Ok--I have to quit now because I have to head to Edinboro to talk about ethics of photojournalism--you know the idea that you can never manipulate a photograph and present it as real.....and yes I see the irony.
Not sure about this--going to walk away from it for awhile. Don't think I'm a surrealist.
I intended on only going to meet a friend for a few moments on Sunday and it turned into an event. Roff's School House Tavern on a Sunday is my kinda place. I know businesses like busy and crowds--but I like a few people and good music. I met Seth Brewster today. It began with me finding out if it was ok with him if I made a few pictures as he played--he was actually just practicing and checking out the sound at the place,but this was our treat. This young man is a talent. We chatted about music and the creative process and he gets it.
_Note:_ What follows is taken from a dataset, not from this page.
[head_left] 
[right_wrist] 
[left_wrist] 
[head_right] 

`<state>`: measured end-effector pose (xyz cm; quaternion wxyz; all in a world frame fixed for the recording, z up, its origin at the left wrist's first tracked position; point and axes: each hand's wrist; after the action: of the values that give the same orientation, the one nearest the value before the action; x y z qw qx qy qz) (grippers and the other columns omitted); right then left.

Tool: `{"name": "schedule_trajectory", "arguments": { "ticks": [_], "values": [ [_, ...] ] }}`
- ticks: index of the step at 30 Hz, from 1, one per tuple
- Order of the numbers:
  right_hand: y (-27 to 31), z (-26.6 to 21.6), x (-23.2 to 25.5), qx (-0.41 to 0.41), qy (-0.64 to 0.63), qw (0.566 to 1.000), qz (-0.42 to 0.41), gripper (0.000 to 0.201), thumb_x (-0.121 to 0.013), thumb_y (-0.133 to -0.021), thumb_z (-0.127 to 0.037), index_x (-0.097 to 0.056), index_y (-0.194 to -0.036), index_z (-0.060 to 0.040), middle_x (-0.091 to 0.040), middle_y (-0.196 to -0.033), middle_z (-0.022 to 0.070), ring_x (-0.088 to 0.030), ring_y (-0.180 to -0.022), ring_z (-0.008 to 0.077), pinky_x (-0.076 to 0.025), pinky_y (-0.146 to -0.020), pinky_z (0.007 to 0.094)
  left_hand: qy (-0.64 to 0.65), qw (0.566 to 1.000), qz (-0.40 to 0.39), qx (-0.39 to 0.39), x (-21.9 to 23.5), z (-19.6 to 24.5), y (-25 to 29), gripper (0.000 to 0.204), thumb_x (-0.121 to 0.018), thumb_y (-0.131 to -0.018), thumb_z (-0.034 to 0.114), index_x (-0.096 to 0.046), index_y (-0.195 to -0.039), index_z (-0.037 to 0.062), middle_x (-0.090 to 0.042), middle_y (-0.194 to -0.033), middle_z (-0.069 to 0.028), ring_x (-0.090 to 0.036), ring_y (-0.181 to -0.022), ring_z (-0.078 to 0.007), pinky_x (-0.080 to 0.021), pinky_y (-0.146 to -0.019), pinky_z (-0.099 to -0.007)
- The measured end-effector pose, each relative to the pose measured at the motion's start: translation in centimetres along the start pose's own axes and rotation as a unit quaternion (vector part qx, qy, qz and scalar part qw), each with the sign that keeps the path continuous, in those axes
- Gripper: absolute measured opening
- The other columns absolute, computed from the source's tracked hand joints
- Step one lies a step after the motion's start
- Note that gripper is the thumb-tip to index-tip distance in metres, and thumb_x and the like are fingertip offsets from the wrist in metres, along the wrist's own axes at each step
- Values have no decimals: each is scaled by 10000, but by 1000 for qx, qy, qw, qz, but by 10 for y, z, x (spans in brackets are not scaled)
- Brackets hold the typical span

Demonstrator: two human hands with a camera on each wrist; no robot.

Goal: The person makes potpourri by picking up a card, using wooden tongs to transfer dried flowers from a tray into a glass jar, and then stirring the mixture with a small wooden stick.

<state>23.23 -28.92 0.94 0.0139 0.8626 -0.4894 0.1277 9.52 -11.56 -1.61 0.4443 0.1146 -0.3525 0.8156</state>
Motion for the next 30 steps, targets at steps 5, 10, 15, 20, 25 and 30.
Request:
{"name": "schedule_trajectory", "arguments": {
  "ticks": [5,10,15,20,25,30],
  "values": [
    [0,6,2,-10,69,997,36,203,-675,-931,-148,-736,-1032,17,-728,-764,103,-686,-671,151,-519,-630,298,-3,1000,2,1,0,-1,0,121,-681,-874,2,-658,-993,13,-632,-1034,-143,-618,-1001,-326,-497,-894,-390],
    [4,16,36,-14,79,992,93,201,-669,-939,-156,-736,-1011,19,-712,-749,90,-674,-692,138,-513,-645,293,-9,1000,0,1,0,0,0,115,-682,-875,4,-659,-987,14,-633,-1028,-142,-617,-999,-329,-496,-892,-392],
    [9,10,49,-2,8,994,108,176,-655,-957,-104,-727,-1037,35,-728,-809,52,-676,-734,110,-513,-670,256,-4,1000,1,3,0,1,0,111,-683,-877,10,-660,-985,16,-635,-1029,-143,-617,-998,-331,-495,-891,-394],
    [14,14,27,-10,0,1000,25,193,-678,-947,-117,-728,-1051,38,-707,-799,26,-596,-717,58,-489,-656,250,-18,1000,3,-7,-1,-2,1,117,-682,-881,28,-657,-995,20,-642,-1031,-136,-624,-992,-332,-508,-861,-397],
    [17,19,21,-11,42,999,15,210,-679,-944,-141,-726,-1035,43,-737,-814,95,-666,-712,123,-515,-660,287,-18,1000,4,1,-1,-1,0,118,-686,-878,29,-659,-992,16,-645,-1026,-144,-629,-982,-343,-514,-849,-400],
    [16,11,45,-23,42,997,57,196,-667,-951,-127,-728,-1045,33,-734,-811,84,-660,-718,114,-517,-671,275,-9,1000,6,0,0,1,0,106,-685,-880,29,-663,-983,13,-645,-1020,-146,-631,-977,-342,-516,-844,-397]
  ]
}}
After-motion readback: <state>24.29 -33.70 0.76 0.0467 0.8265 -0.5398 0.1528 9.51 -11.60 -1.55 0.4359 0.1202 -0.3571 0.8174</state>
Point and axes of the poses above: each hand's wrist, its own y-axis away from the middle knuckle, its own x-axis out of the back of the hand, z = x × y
There is no ego--at least not in the bad way(everyone who puts their work out there has some sense of ego). He got up and played and played and it was a wonderful thing to watch and listen. He'll be at Roff's on March 26 to play for real and if he delivers even a fraction of what he delivered today--the patrons that night will be very pleased. Photographs by Richard Sayer.
PS-the title I put up top --'Its a plant" refers to a Keller Williams tune that we talked about tonight!
I have to admit--I'm much too tired to edit my photos from today with clarity. It was a good Sunday with good people, but the Spring ahead hour has made me quite tired indeed. I started my day with an old friend--well someone I've known for a few years now making pictures for her possible future modeling career. I met Angela a few years ago when she was modeling for a student of mine and we have since gotten together for a shoot or two ourselves. I made several shots today, this was one in front of a promo display piece we made last year that I thought might make for a good background today(I always see potential and hope it works out!). I haven't really gone through my edit completely from today, but this one caught my quick eye. I also photographed a very talented Seth Brewster tonight who came to Roff's School house tavern for a quiet night of practice and ended up being attacked by a photographer and few other fine beer lovers who thoroughly enjoyed his craftsmanship as he tested out his equipment and the sound system. I'll plan on posting a picture of Seth tomorrow after I get some shut eye! This was a fine Sunday. SayerMotter Photograph by Richard Sayer.